Last week, Ralph’s mother gave him driving directions on where to pick up his twin little brothers from their friend’s house that was located a few blocks away from their home. According to FOX4KC, Ralph was supposed to go to a home on NE 115th Terrace, but instead drove to a home a block over on NE 115th Street. When the teen rang the doorbell, no words were exchanged between Lester and Ralph. Lester said that within seconds of opening the door, he fired two rounds. The teen was shot once in the head through the patio door, according to the probable cause documents.
Lester told police that he armed himself with a gun when he heard the doorbell after 11 p.m. He was “scared to death” when he saw who he described as a 6-foot tall Black man standing outside of his front door and thought he was trying to break in, according to Lester’s statement’s to police.
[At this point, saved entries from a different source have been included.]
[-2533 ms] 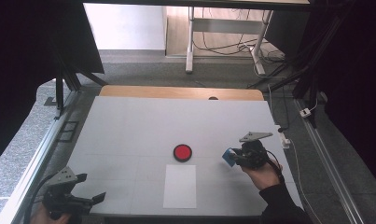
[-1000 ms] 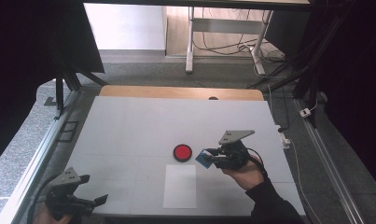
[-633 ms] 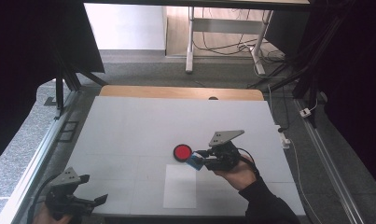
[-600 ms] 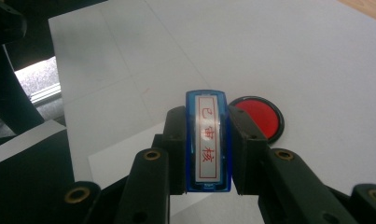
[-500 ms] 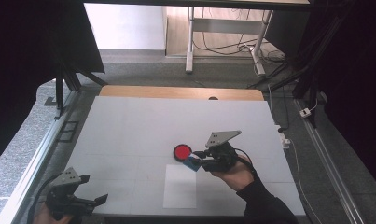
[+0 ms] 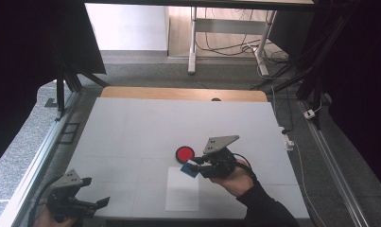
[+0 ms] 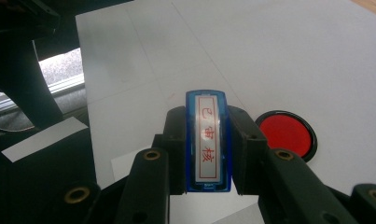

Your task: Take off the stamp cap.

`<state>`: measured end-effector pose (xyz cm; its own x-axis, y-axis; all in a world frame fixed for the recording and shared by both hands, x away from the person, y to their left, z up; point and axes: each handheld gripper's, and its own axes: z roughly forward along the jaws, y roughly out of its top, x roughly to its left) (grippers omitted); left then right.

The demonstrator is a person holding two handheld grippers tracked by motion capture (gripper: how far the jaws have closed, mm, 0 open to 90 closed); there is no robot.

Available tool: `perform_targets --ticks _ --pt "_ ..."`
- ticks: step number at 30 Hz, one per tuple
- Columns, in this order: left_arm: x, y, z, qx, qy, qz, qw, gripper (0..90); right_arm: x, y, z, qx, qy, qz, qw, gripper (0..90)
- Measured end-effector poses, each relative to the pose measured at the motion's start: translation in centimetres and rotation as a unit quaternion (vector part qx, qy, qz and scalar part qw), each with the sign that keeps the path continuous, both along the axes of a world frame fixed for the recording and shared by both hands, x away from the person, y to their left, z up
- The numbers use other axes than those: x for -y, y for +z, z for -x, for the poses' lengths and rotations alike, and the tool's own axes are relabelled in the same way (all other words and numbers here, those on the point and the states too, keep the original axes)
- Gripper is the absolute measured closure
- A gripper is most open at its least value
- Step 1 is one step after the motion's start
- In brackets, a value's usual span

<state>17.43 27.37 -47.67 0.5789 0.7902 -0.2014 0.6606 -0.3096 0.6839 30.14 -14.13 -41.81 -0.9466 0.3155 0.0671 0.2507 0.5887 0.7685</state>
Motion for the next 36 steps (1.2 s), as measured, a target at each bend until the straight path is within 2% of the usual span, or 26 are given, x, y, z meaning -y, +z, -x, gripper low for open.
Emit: perform_targets --ticks 8,10,12,13,14,16,21,28,30,31,32,36 --pt "0.6 0.3 -0.1 0.012 -0.015 -0.004 0.9998 0.6 0.0 0.2 0.3 0.004 -0.001 -0.002 1.0 70.1" --pt "0.8 0.4 -0.3 0.022 -0.02 -0.007 0.9995 0.0 0.1 0.3 0.3 0.002 0.0 -0.006 1.0 70.1" --pt "1.1 0.5 -0.6 0.027 -0.03 0.0 0.9992 0.0 0.1 0.3 0.3 0.003 0.002 -0.006 1.0 70.1" --pt "1.4 0.5 -0.9 0.026 -0.045 0.007 0.9986 0.0 0.1 0.4 0.4 0.003 0.003 -0.005 1.0 70.1" --pt "1.4 0.5 -0.9 0.026 -0.045 0.007 0.9986 0.0 0.1 0.4 0.4 0.004 0.004 -0.005 1.0 70.1" --pt "1.8 0.4 -1.4 0.028 -0.066 0.01 0.9974 0.0 0.1 0.4 0.4 0.005 0.004 -0.007 1.0 70.1" --pt "2.7 0.3 -2.3 0.033 -0.098 0.02 0.9944 0.0 0.2 0.7 0.5 0.006 0.007 -0.011 0.9999 70.1" --pt "4.0 0.5 -3.5 0.053 -0.123 0.037 0.9903 0.0 0.3 1.0 0.7 0.011 0.016 -0.012 0.9997 70.1" --pt "4.8 0.6 -4.1 0.053 -0.137 0.039 0.9884 0.0 0.3 1.1 0.7 0.01 0.016 -0.015 0.9997 70.1" --pt "4.8 0.6 -4.1 0.053 -0.137 0.039 0.9884 0.0 0.3 1.1 0.7 0.01 0.016 -0.015 0.9997 70.1" --pt "5.2 0.6 -4.4 0.057 -0.145 0.038 0.9871 0.0 0.3 1.1 0.7 0.008 0.016 -0.016 0.9997 70.1" --pt "6.1 0.7 -5.0 0.059 -0.153 0.04 0.9857 0.0 0.3 1.1 0.8 0.008 0.022 -0.017 0.9996 70.1"
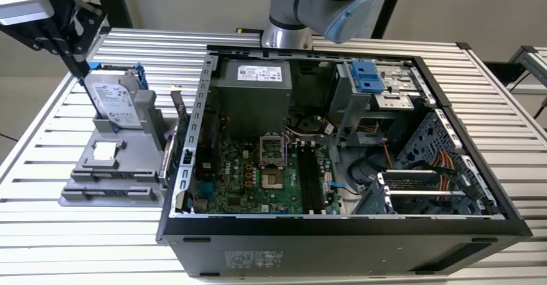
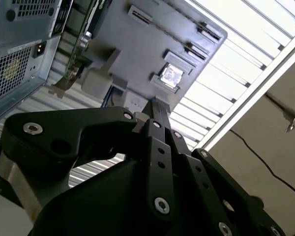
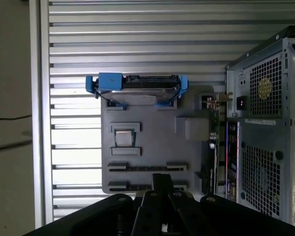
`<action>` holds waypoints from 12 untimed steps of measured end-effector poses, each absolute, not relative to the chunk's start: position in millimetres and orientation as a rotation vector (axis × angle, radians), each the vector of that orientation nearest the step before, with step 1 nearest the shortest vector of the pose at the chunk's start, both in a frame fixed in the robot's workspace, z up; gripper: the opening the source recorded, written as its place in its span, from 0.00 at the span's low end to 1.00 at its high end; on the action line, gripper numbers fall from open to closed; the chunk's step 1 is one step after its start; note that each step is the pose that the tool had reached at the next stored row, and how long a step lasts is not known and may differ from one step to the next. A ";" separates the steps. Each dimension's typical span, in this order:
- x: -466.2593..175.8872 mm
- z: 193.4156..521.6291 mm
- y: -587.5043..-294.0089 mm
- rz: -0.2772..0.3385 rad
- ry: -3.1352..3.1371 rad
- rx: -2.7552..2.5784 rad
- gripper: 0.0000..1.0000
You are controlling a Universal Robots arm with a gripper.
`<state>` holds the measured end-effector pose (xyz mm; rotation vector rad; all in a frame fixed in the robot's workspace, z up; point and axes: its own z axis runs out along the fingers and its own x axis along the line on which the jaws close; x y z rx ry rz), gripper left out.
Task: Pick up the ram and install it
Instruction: 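Pick up the ram and move it above insertion slot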
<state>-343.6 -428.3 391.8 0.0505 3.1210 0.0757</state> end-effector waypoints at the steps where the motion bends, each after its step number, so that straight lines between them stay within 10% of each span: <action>1: -343.5 391.8 -429.3 0.076 3.121 0.050 0.00; 12: -343.5 391.5 -437.9 0.076 3.121 0.050 0.00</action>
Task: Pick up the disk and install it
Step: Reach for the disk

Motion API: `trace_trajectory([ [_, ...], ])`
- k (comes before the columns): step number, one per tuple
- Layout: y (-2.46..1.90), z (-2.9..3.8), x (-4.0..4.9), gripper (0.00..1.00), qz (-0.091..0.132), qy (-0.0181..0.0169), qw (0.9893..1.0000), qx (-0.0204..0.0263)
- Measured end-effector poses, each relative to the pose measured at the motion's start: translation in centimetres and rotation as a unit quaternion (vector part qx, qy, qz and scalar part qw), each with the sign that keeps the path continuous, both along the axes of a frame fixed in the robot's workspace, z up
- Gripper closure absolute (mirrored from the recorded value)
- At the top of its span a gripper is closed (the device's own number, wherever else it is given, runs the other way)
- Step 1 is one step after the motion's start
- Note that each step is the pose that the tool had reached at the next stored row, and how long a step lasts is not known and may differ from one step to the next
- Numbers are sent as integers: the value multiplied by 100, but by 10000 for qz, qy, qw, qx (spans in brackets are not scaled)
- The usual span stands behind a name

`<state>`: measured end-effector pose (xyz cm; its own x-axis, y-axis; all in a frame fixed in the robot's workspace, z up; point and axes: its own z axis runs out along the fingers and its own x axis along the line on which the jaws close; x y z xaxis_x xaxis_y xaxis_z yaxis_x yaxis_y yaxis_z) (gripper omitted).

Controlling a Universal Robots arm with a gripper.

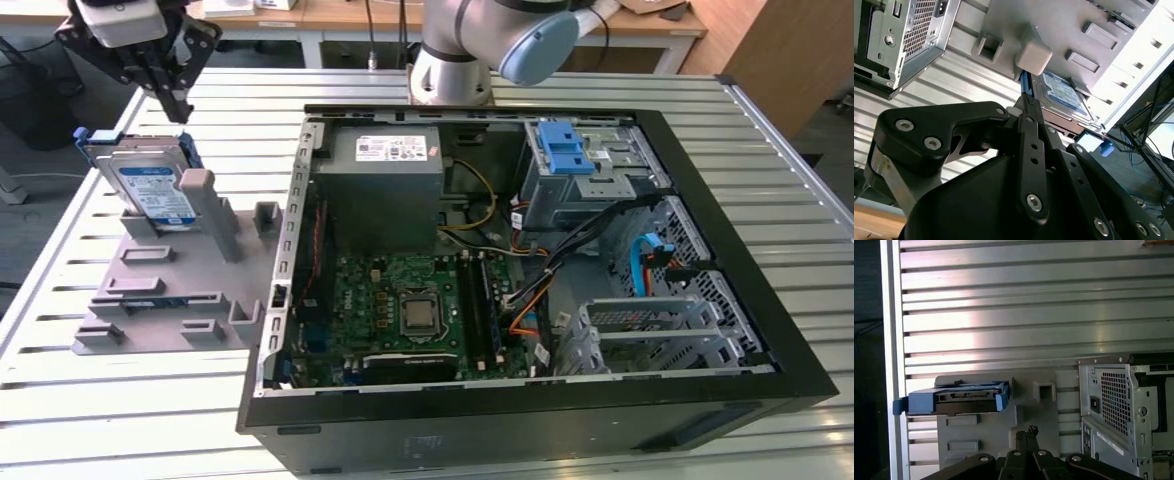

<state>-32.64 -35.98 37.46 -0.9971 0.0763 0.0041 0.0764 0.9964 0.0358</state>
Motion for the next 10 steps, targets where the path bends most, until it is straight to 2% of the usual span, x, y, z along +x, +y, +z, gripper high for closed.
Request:
trace_trajectory([
  [10, 15, -15, -169, 89, 0, 0, 10000, 0],
])
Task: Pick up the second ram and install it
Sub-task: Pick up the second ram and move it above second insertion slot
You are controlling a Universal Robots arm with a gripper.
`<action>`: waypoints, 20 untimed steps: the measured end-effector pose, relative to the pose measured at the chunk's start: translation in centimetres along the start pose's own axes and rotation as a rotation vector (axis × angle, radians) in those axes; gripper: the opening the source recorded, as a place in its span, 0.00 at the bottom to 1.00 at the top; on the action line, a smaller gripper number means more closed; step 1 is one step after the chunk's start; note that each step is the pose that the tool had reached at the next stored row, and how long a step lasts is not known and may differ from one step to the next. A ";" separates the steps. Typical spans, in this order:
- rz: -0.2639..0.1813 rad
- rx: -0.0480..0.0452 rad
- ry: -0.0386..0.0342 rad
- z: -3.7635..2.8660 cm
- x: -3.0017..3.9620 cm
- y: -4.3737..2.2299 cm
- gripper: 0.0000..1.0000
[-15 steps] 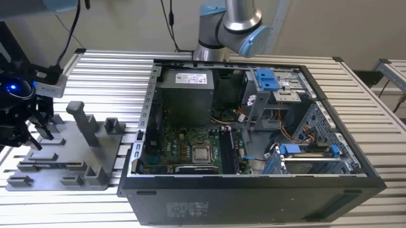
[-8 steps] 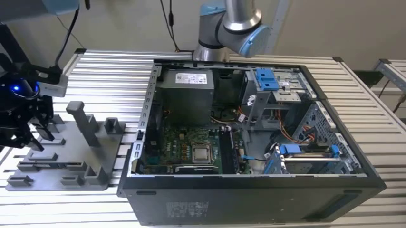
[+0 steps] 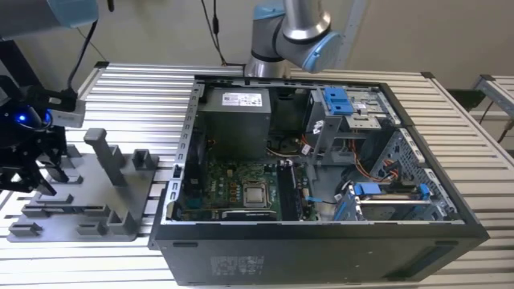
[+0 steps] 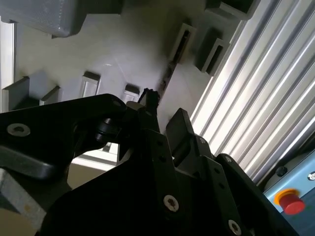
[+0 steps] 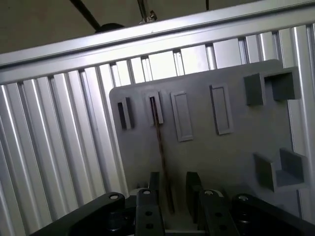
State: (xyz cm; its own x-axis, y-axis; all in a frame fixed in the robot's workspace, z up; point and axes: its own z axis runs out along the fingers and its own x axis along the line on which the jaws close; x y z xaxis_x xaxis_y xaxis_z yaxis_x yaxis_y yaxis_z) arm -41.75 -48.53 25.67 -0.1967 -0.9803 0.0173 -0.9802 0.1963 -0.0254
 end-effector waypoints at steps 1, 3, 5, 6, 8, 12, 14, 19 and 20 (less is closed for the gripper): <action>-0.005 0.0004 -0.0002 0.14 0.03 0.04 0.36; -0.014 0.0010 -0.0004 0.45 0.08 0.13 0.36; -0.023 0.0017 -0.0007 0.78 0.13 0.25 0.36; -0.027 0.0025 -0.0010 0.95 0.14 0.32 0.36; -0.037 0.0038 -0.0016 1.27 0.19 0.47 0.36; -0.058 0.0053 -0.0024 1.87 0.29 0.68 0.36; -0.067 0.0059 -0.0027 2.15 0.31 0.73 0.36; -0.085 0.0062 -0.0032 2.83 0.34 0.81 0.36; -0.090 0.0064 -0.0033 2.96 0.38 0.85 0.36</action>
State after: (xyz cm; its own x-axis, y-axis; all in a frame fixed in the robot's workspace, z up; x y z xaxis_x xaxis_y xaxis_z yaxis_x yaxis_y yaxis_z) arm -42.59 -48.79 22.69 -0.1080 -0.9940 0.0165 -0.9937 0.1075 -0.0303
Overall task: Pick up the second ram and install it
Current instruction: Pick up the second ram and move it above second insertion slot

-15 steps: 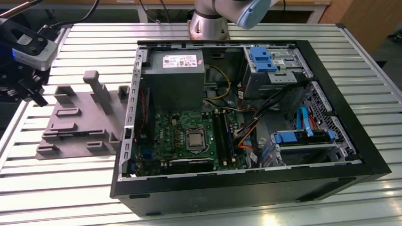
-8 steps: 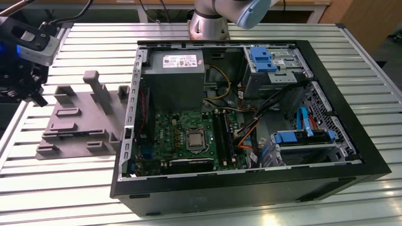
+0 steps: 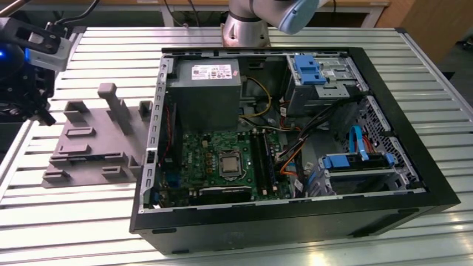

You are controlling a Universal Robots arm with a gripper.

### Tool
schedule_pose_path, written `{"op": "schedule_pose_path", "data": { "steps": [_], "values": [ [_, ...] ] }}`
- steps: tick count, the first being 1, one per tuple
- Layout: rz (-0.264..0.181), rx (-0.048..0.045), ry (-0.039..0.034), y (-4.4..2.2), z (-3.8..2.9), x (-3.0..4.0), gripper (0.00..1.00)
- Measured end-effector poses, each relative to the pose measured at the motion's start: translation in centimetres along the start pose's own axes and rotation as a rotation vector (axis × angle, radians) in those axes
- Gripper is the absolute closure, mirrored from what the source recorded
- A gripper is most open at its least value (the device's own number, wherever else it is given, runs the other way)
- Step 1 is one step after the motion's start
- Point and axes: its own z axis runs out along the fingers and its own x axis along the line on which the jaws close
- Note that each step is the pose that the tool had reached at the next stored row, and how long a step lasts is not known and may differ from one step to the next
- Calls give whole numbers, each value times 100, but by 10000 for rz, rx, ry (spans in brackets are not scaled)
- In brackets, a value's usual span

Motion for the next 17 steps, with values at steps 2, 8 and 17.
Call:
{"op": "schedule_pose_path", "data": {
  "steps": [2,8,17],
  "values": [
    [-377,-9,16,0,1,0,89],
    [-1455,-35,62,-1,5,0,89],
    [-3098,-76,134,-1,11,0,89]
  ]
}}
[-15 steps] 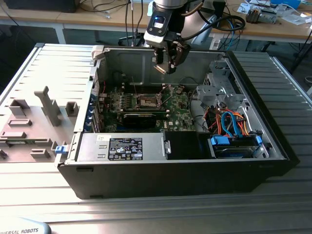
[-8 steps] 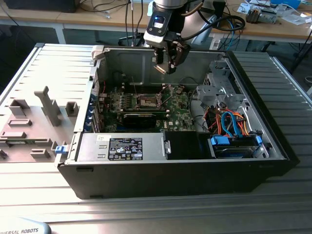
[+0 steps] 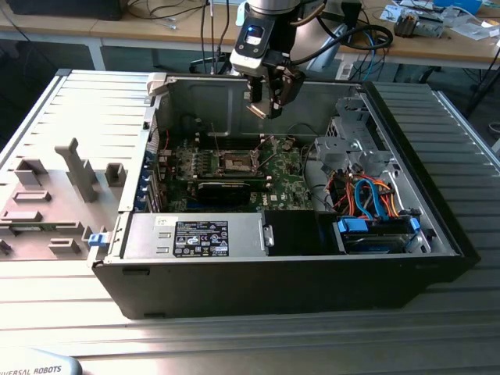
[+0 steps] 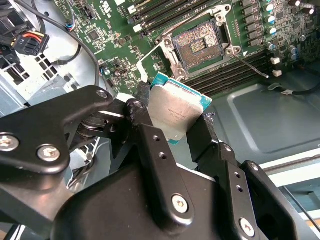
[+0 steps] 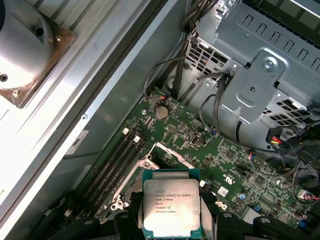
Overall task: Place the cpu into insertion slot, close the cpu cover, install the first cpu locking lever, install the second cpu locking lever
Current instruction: 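Place the cpu into insertion slot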
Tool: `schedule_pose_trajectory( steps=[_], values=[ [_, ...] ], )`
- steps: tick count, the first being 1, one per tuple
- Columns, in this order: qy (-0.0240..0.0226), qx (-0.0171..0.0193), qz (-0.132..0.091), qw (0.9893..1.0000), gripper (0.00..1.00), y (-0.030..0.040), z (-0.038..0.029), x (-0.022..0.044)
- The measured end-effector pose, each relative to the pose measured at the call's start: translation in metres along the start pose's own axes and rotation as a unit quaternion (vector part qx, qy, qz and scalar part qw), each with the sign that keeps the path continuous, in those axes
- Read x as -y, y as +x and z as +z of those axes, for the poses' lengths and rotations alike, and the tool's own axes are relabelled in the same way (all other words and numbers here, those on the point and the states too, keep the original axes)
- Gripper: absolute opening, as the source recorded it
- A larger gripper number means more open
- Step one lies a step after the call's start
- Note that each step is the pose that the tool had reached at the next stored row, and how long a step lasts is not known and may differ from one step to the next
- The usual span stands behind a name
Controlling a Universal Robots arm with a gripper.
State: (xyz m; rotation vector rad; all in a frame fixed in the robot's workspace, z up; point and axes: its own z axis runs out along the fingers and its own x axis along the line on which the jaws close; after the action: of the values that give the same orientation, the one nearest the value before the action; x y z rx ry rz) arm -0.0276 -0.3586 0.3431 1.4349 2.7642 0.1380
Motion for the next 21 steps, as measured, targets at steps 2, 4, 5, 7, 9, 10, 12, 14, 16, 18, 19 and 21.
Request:
schedule_pose_trajectory(
  steps=[2,4,5,7,9,10,12,14,16,18,19,21],
  values=[
    [0.0,0.0001,0.001,1.0,0.54,0.0,0.0,0.0],
    [0.0,0.0001,0.001,1.0,0.54,0.0,0.0,0.0],
    [0.0,0.0002,0.002,1.0,0.54,0.0,0.0,0.0],
    [0.0,0.0002,0.002,1.0,0.54,0.0,0.0,0.0],
    [-0.0001,0.0003,0.003,1.0,0.54,0.0,0.0,0.0],
    [0.0,0.0003,0.003,1.0,0.54,0.0,0.0,0.0],
    [-0.0001,0.0003,0.004,1.0,0.54,0.0,0.0,0.0],
    [-0.0001,0.0004,0.004,1.0,0.54,0.0,0.0,0.0],
    [-0.0001,0.0005,0.005,1.0,0.54,0.0,0.0,0.0],
    [-0.0001,0.0005,0.006,1.0,0.54,0.0,0.0,0.0],
    [-0.0001,0.0006,0.006,1.0,0.54,0.0,0.0,0.0],
    [-0.0001,0.0007,0.007,1.0,0.54,0.0,0.0,0.0]
  ],
)
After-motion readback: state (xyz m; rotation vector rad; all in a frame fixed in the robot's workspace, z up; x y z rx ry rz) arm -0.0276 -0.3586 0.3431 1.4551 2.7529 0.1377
As Ralph stumbled to the ground, the shooter allegedly fired a second shot into his arm. As the teen fled, Lester allegedly said “don’t come around here,” according to Ralph’s statements to police. Ralph miraculously was able to get away from the assailant and get help from a neighbor.
“Unfortunately, he had to run to 3 different homes before someone finally agreed to help him after he was told to lie on the ground with his hands up,” Spoonmore wrote on the campaign page.
Spoonmore says the shooter attempted to kill her nephew because he was a Black person on his property.
Caldwell says that if the shooter evokes the state’s stand your ground law as his reason for shooting Ralph, it should not be taken seriously.
“This kid was 120 pounds soaking wet, and you’re in fear of your life? We don’t believe that. This was a clear racial shooting. He saw an opportunity and he took it, and he needs to be brought to justice,” Caldwell said.
While Ralph’s life may look different going forward, he is their family’s “miracle. We have heard these types of stories many times, and unfortunately, most black boys are not alive to get another chance,” Spoonmore wrote.
This story has been updated to reflect that Lester has turned himself in to authorities.